#### WORK REQUEST
Every line holding the word "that" should be copied from the material.

#### RECORDED INFORMATION
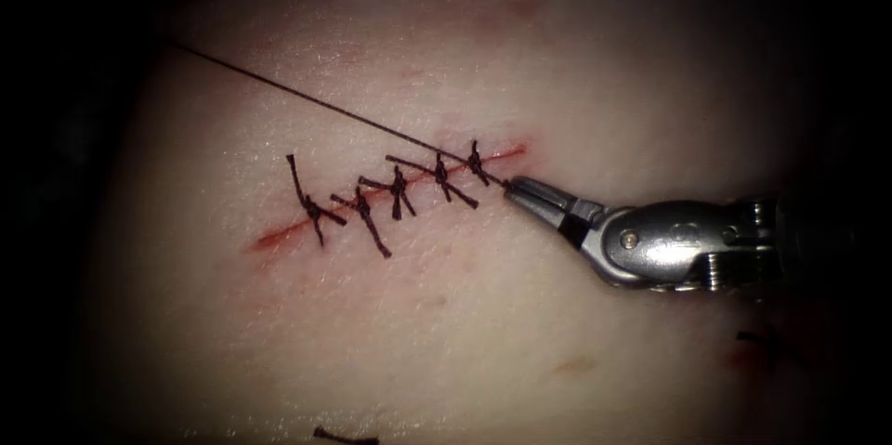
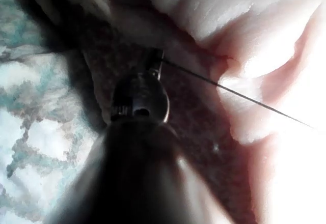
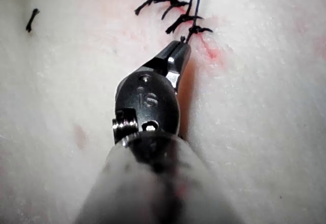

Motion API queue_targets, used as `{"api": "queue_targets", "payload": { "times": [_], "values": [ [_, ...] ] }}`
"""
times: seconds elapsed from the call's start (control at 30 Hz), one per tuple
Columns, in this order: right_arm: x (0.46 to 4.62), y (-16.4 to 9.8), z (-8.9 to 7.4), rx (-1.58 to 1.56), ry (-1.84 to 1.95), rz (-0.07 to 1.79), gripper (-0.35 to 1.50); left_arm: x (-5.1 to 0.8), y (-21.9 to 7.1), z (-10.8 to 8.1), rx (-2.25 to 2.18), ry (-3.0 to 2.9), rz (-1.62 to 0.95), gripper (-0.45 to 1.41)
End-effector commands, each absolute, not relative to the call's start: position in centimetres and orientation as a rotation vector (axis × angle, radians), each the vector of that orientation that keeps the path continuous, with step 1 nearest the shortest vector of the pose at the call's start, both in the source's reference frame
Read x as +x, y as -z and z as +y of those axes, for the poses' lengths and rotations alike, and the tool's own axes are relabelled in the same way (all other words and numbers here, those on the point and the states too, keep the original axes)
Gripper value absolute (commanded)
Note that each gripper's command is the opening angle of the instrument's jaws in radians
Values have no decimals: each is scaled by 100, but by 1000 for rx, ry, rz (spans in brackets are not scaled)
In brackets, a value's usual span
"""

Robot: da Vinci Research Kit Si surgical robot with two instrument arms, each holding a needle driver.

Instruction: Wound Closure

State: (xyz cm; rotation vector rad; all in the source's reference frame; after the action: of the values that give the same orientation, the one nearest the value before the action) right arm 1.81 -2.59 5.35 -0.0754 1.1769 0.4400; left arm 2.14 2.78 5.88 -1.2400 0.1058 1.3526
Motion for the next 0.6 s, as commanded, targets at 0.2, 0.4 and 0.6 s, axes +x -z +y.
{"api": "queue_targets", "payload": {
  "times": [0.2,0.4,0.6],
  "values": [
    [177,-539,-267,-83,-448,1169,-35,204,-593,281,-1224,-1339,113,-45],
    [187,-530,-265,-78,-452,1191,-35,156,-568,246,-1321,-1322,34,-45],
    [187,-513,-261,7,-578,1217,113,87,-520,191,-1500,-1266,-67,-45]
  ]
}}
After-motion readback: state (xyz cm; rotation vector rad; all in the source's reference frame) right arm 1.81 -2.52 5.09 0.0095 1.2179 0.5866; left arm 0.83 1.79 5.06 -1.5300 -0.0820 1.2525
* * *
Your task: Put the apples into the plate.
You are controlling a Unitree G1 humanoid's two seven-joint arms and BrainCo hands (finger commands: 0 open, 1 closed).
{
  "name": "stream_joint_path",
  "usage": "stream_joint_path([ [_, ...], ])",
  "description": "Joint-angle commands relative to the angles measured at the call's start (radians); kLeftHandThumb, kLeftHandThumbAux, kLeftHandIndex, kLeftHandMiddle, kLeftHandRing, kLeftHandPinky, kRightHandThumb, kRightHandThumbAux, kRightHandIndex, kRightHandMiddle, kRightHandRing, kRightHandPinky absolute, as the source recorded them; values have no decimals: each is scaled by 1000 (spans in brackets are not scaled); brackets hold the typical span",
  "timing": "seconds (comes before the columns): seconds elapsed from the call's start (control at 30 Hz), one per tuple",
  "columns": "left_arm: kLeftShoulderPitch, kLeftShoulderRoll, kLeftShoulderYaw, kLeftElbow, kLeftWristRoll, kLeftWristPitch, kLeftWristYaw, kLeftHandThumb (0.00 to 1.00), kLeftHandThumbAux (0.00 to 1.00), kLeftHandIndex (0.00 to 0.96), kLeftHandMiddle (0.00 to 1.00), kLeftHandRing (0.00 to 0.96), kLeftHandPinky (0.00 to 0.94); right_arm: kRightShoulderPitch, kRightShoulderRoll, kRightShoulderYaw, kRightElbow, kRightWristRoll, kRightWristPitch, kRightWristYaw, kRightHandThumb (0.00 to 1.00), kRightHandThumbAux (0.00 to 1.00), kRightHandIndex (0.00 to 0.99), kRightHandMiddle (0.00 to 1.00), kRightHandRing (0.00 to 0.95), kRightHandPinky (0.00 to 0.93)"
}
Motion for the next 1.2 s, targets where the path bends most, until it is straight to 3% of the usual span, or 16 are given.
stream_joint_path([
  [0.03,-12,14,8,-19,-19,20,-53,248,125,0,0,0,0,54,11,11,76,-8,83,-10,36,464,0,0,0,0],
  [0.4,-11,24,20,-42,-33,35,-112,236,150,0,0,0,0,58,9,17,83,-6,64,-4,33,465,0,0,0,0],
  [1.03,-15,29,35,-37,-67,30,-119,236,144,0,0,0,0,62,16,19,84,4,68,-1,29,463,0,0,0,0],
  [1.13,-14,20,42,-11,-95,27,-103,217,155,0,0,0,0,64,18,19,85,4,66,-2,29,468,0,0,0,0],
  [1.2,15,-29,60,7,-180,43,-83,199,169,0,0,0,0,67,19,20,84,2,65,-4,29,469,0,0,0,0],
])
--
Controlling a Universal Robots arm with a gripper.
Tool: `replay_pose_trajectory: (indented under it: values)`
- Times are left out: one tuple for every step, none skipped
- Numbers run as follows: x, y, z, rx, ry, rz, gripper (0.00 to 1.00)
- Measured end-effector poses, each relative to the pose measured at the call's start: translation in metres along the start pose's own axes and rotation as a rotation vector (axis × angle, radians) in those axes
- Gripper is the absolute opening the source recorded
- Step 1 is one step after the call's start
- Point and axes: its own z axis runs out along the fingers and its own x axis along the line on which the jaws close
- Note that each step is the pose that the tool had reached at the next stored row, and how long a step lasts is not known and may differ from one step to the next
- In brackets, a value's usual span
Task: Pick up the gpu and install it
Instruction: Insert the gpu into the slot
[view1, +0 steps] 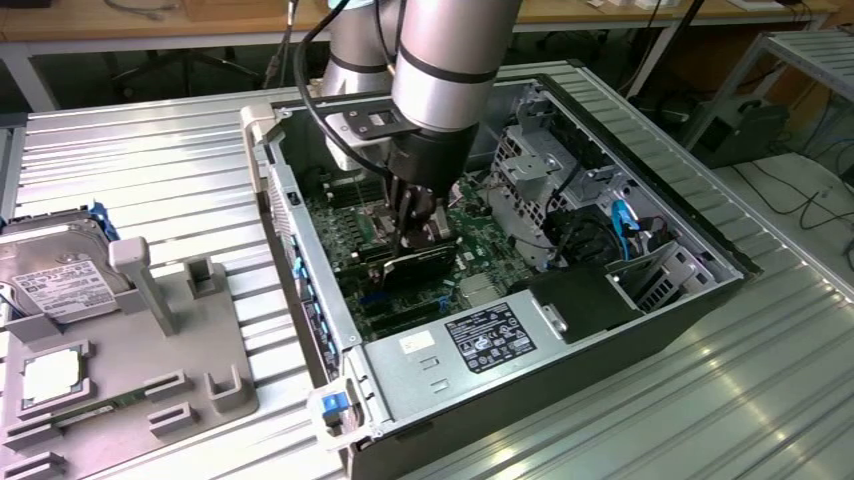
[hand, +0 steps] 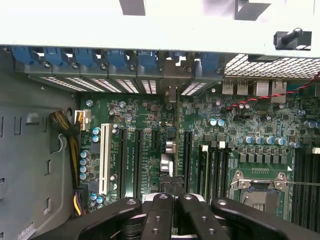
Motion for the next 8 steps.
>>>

#### ANSWER SPACE
End-effector commands, each absolute, not relative to the call's start: position in centimetres and orientation as a rotation vector (axis × angle, radians), each the vector of that orientation that keeps the path continuous, with step 1 nearest the shortest vector of the pose at the call's start, both in the source's reference frame
Note that each gripper's command is the opening angle of the instrument's jaws in radians
State: (xyz cm; rotation vector rad; all in the source's reference frame; after the action: of the values that give the same orientation, the one nearest the value before the action) right arm 1.81 -2.59 5.35 -0.0754 1.1769 0.4400; left arm 2.14 2.78 5.88 -1.2400 0.1058 1.3526
- Note that each step is the pose that the tool had reached at the next stored row, and how long a step lasts is not known and may differ from one step to the next

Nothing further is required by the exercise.